Refinery margins, stock gains to balance out losses on fuel, diesel: Fitch
NEW DELHI: State-owned fuel sellers IOC, BPCL and HPCL may suffer marketing losses in January-March 2022 quarter for holding fuel and diesel prices regardless of an increase in cost but robust core refining margins and windfall stock gains ought to mitigate the possible losses in near term, Fitch Rankings stated Tuesday.
The three fuel merchants kept gas and diesel costs the same for a record 137-days between November 2021 and March 2022 despite a nearly $27 per barrel increase in unrefined oil costs. The three business raised the rates by Rs 10 per litre over 16 days starting March 22 before again hitting a pause button.
“Gasoline (fuel) and gasoil (diesel) retail prices in India, and subsequently the marketing margins of the oil-marketing business (OMCs), must remain lined up with the motion in petroleum rates over the long term, regardless of erratic durations of continuous retail costs in the middle of heightened volatility in oil prices,” Fitch stated in a note.
The connection of retail fuel prices with the 15-day rolling average of petroleum prices (recommendation prices) has actually remained high at 93 per cent because the beginning of the Covid-19 pandemic in January 2020.
The correlation leaves out the effect on retail rates from changes in import tax duties, and consists of durations when the OMCs did not go through the movement in oil prices right away to customers, it stated.
“The OMCs gained from strong marketing margins during times of low oil rates (March-June 2020), and endured margin pressure during high oil costs (November 2021-March 2022) as they attempted to keep fuel rates affordable,” it said.
Nevertheless, November 2021-March 2022 was the longest market price freeze regardless of the recommendation petroleum costs increasing by almost $27 per barrel (or Rs 13 per litre) throughout the duration.
This “might cause marketing losses for the OMCs in the 4th quarter of the monetary year ending March 2022,” it stated including that retail fuel prices have actually consequently been raised by only around Rs 10, suggesting that further price walkings may be required for marketing margins to reach pre-November levels, and early FY23 marketing margins might likewise be under pressure.
“Our company believe that robust core refining margins and windfall stock gains should mitigate potential marketing losses in the near term, and the OMCs might see chances to recover some of the losses in durations of falling oil costs, if and when that occurs,” it stated.

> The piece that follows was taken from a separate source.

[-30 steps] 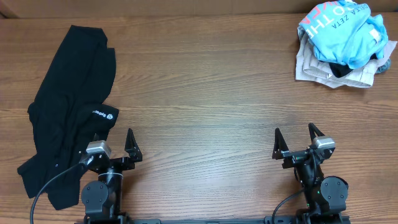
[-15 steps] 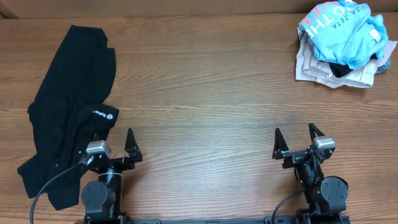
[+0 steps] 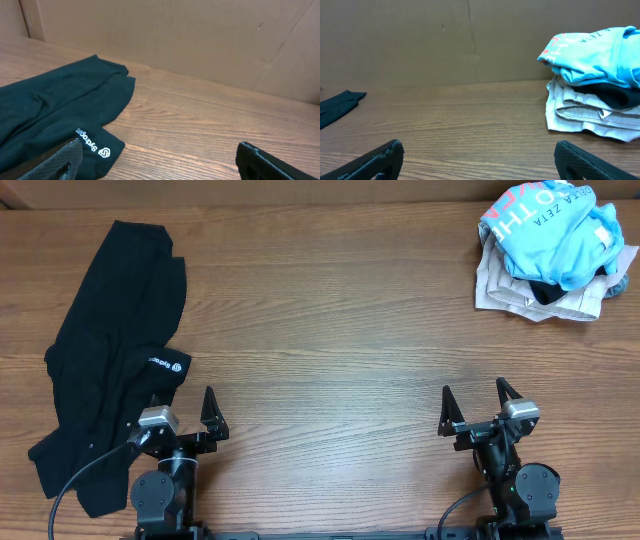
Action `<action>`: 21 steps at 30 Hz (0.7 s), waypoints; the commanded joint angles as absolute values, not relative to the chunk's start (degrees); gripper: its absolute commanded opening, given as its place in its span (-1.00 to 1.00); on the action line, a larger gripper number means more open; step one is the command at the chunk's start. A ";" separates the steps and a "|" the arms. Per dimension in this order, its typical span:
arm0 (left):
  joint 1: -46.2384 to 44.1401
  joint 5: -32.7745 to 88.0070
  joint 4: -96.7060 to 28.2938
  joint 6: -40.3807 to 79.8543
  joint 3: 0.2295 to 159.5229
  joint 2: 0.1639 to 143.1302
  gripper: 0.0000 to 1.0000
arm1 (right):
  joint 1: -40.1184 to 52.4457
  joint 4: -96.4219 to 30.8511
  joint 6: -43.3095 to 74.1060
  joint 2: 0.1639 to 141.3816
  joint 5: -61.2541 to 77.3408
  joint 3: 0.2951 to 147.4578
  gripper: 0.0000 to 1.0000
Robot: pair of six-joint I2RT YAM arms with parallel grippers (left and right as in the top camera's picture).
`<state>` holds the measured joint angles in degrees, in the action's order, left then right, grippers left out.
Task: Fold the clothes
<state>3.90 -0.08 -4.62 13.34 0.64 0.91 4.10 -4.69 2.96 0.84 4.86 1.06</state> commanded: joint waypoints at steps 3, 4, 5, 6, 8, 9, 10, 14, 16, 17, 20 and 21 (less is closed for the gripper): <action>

Fitch stated it anticipates such instances of indirect state disturbance in fuel costs to be temporary, and their impact on the standalone credit profiles (SCPs) of the OMCs – Indian Oil Corporation (IOC), Bharat Petroleum Corporation Ltd (BPCL) and Hindustan Petroleum Corporation Ltd (HPLC) – to be neutral over the long term.
“Nevertheless, if crude oil costs are continual beyond Fitch’s base-case presumptions, then record-high retail fuel prices may restrict the level to which the modifications are passed on, pressuring OMCs’ credit metrics,” it said without providing the referral cost.
Fitch thinks that freedom on retail fuel prices continues to remain an essential location, requiring clearness before the government’s proposed divestment of BPCL can be concluded.
“India has typically used its control of the OMCs to perform its socio-political agenda, affecting the competitiveness of personal fuel retailers, which at a 10 percent market share have restricted pricing power and align their list prices with the OMCs.
“We anticipate private fuel retailers to increase exports at better margins during times when domestic margins are under pressure,” the rating firm stated.
India’s export of diesel rose by 12 per cent year-on-year in January-February 2022.
The scores agency said the 3 fuel merchants are driven by the high possibility of parental assistance, based upon continued strong linkages.